- Official name: 板桥电厂
- Country: China
- Location: Jiangsu
- Coordinates: 31°57′04″N 118°38′00″E﻿ / ﻿31.951193°N 118.633301°E
- Status: Operational
- Commission date: June 2004
- Owner: China Resources Power

Thermal power station
- Primary fuel: Coal

Power generation
- Nameplate capacity: 930 MW

= Banqiao Power Plant =

Chinese power station

Banqiao Power Plant (板桥电厂), known also as Nanjing Thermal Power Station and Jiangsu Nanre Coal Power Plant, is a coal-fired power station in the Jiangsu province of China, located near the city of Nanjing.
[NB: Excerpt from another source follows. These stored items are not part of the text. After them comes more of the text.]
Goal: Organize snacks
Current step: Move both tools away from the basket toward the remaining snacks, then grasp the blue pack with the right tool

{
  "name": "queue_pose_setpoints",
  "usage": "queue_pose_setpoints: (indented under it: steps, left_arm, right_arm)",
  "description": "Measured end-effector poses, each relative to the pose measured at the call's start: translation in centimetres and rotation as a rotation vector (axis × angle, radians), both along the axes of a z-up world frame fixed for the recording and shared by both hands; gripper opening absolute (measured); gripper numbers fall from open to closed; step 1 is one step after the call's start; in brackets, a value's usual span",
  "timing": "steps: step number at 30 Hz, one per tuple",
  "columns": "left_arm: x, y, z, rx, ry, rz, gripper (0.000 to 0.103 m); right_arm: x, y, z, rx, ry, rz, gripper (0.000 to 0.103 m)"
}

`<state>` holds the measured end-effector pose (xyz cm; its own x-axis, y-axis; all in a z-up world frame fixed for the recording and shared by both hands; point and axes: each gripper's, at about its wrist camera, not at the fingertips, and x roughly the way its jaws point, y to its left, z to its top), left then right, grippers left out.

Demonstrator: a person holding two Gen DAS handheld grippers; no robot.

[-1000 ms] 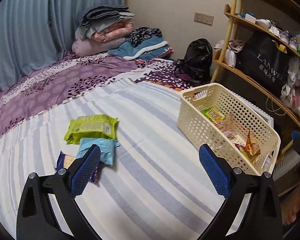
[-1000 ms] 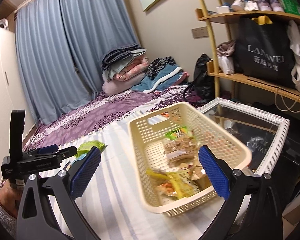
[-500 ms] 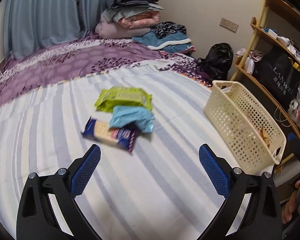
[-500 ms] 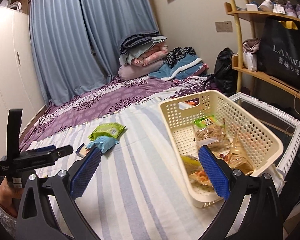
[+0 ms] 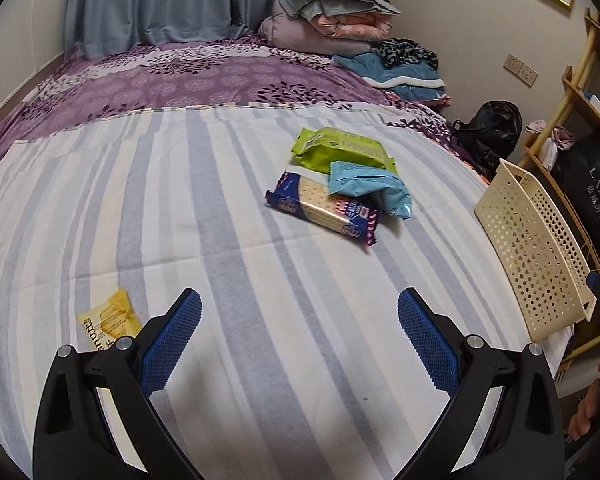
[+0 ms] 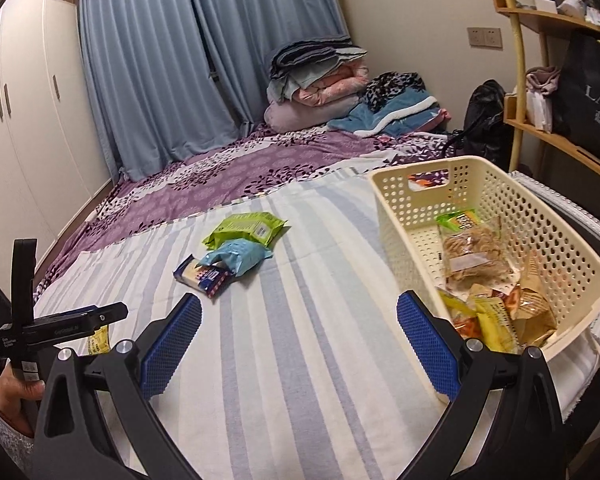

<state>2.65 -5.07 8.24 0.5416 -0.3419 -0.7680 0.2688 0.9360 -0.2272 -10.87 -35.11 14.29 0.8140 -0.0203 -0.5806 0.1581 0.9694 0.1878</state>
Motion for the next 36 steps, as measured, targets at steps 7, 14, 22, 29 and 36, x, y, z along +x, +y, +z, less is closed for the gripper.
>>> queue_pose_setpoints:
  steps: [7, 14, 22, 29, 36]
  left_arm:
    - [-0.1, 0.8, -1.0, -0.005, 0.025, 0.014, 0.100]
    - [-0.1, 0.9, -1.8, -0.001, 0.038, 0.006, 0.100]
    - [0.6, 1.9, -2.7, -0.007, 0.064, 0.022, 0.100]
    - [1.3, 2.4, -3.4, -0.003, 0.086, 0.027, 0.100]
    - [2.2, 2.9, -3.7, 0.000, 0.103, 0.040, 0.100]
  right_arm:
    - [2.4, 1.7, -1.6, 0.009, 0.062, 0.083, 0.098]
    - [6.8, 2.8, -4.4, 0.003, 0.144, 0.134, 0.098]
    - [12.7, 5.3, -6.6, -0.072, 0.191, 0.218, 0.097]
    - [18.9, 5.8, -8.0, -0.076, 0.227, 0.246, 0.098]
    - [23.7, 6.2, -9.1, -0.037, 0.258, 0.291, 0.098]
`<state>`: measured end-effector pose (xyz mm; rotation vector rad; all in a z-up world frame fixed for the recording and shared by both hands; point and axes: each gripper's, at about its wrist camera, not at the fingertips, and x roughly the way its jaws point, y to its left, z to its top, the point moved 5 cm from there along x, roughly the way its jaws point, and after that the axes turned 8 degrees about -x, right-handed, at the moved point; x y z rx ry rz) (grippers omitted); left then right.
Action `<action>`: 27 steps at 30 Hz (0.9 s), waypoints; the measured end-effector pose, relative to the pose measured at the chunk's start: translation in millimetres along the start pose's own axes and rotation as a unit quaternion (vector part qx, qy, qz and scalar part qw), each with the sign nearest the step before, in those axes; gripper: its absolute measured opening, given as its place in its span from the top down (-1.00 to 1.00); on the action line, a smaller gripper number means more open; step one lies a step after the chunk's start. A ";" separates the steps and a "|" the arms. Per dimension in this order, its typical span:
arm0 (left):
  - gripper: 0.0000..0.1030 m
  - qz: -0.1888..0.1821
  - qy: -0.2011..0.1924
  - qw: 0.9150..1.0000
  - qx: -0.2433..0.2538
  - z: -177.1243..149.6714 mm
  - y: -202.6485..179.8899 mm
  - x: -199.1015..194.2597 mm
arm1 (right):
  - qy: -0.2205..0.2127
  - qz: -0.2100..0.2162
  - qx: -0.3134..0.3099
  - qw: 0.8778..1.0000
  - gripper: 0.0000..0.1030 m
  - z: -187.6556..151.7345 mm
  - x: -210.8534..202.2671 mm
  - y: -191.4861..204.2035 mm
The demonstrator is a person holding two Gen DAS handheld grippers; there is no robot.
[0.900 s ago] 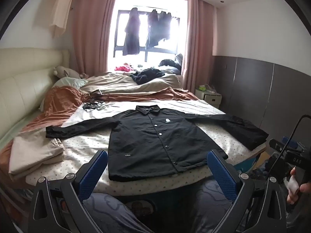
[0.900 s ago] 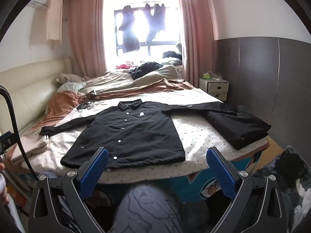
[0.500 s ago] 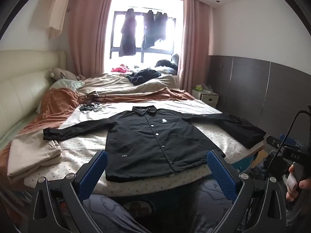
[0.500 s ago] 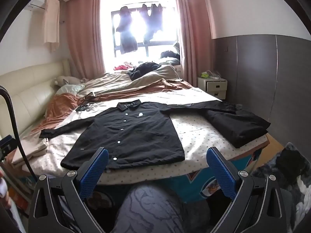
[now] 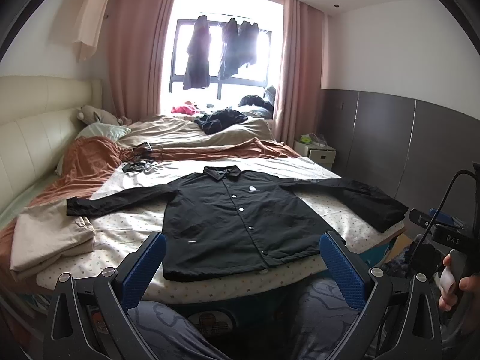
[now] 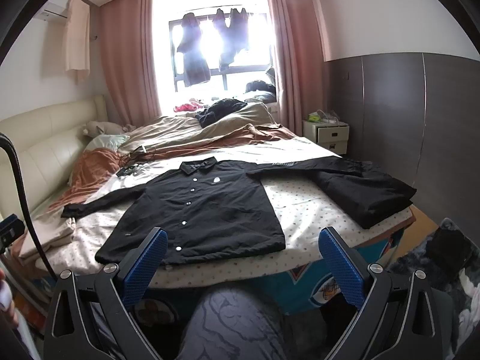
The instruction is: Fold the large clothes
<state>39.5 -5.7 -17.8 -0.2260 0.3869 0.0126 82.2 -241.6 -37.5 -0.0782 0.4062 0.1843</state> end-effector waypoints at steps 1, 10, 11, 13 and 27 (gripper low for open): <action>-0.99 0.000 -0.001 1.000 -0.001 -0.2 -0.2 -0.3 | 0.000 0.001 -0.001 1.000 -0.96 0.3 0.1 0.4; -0.99 0.001 -0.005 1.000 0.000 -0.5 -2.3 -3.5 | -0.003 0.001 0.002 1.000 -0.96 0.2 -2.3 0.5; -0.99 0.001 -0.005 1.000 0.000 -0.4 -1.4 -3.9 | -0.004 0.000 0.002 1.000 -0.96 -0.3 -2.4 0.0; -0.99 0.000 -0.006 1.000 0.000 -0.2 -1.6 -3.9 | -0.002 0.000 0.002 1.000 -0.96 -0.8 -2.1 0.0; -0.99 -0.003 -0.008 1.000 -0.001 -1.3 1.4 -9.2 | 0.002 -0.004 -0.001 1.000 -0.96 -1.9 -3.9 1.4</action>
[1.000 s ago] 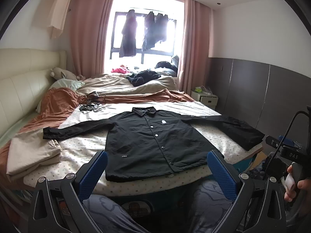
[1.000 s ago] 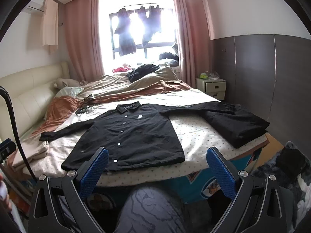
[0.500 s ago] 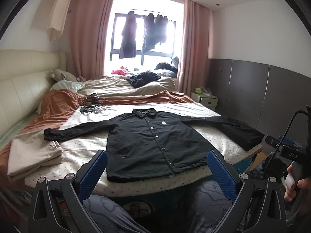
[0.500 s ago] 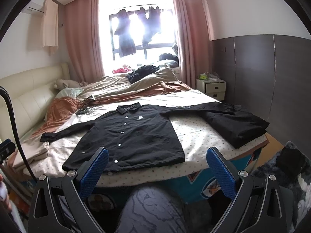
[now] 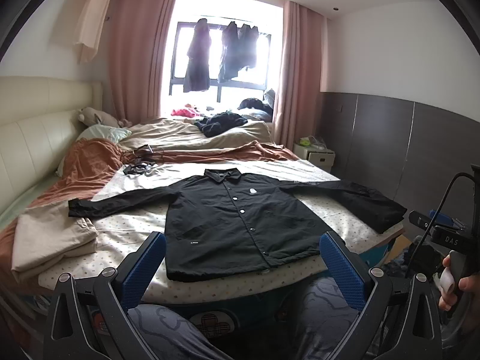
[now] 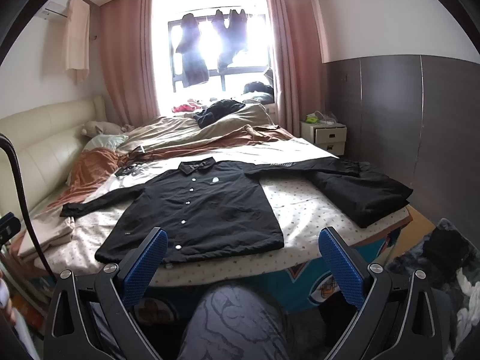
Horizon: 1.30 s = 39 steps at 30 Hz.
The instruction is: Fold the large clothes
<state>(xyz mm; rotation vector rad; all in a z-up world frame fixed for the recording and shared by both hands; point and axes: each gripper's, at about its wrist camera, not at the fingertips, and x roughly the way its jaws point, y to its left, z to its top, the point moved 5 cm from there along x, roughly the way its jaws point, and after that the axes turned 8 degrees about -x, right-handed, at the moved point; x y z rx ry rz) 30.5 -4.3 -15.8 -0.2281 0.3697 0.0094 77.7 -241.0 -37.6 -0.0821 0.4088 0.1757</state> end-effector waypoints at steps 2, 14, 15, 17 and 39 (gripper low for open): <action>-0.99 -0.002 -0.001 1.000 0.000 -0.3 -0.1 -0.4 | 0.001 -0.003 -0.003 1.000 -0.96 0.1 -0.1 1.2; -0.99 -0.012 -0.003 1.000 -0.003 -3.5 4.0 -4.2 | 0.005 -0.018 -0.007 1.000 -0.96 -3.0 -4.5 3.7; -0.99 -0.015 -0.001 1.000 -0.004 -3.7 3.9 -4.1 | 0.005 -0.020 -0.006 1.000 -0.96 -2.3 -4.8 3.6; -0.99 -0.019 0.000 1.000 -0.005 -4.1 4.3 -5.5 | 0.000 -0.022 -0.001 1.000 -0.96 -2.1 -7.2 2.9; -0.99 -0.011 0.003 1.000 -0.025 -0.6 22.3 -1.3 | -0.024 -0.031 0.004 0.999 -0.96 22.2 -6.5 0.7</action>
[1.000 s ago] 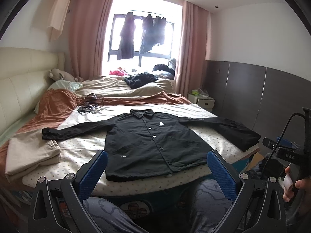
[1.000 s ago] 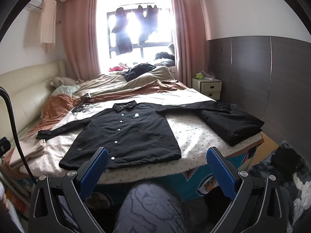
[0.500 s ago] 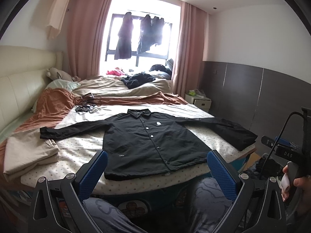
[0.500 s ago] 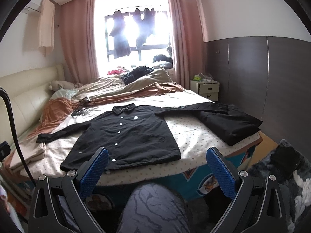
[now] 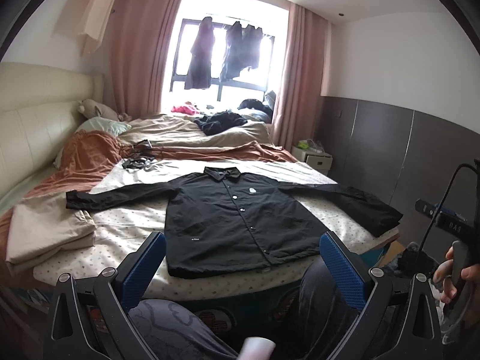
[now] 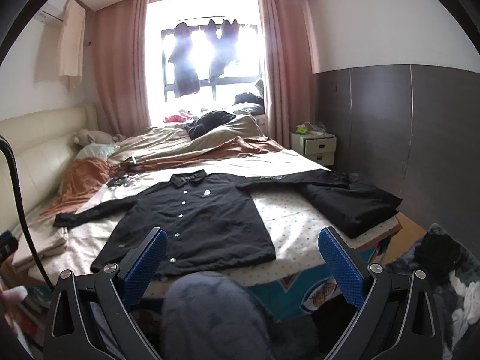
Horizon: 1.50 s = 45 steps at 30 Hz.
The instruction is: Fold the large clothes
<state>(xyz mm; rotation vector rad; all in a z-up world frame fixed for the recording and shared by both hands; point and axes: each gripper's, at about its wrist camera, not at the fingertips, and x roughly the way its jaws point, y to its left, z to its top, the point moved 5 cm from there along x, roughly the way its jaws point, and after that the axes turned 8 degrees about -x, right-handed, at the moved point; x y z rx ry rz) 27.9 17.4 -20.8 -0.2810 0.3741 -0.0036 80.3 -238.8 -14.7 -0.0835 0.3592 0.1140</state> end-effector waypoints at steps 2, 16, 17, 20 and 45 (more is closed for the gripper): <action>-0.99 0.011 0.005 1.000 0.003 4.8 2.5 7.1 | 0.003 0.012 0.006 1.000 -0.96 4.3 10.8 1.1; -0.99 0.063 0.026 0.997 0.023 39.6 28.7 48.3 | 0.021 0.076 0.033 0.996 -0.96 32.6 96.9 27.7; -0.99 0.065 0.029 0.997 0.022 40.4 30.6 52.1 | 0.023 0.085 0.035 0.995 -0.96 34.7 104.3 30.7; -0.99 0.085 0.029 0.996 0.020 45.2 42.3 66.0 | 0.026 0.103 0.032 0.994 -0.96 41.3 122.4 41.9; -0.97 0.224 0.061 0.971 -0.055 104.9 194.0 186.5 | 0.076 0.175 0.017 0.981 -0.96 114.8 311.9 141.8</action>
It began operations in June 2004 and has a power capacity of 930 Megawatt used for baseload energy generation. Its operational units consist of 2 × 135 MW and 2 × 330 MW coal-fired cogeneration units. The two 135 MW generation units were commissioned in June and December 2004 respectively, while the two 330 MW generation units were commissioned in July and December 2005 respectively.

Banqiao Power Plant is owned by China Resources Power with a stake of 65%. Electricity is sold to the state-owned Eastern China Power Grid Company. In June 2020, Banqiao Power Plant was recognised as an eco-education site in Nanjing after making several improvements to reduce pollution to meet local environmental standards.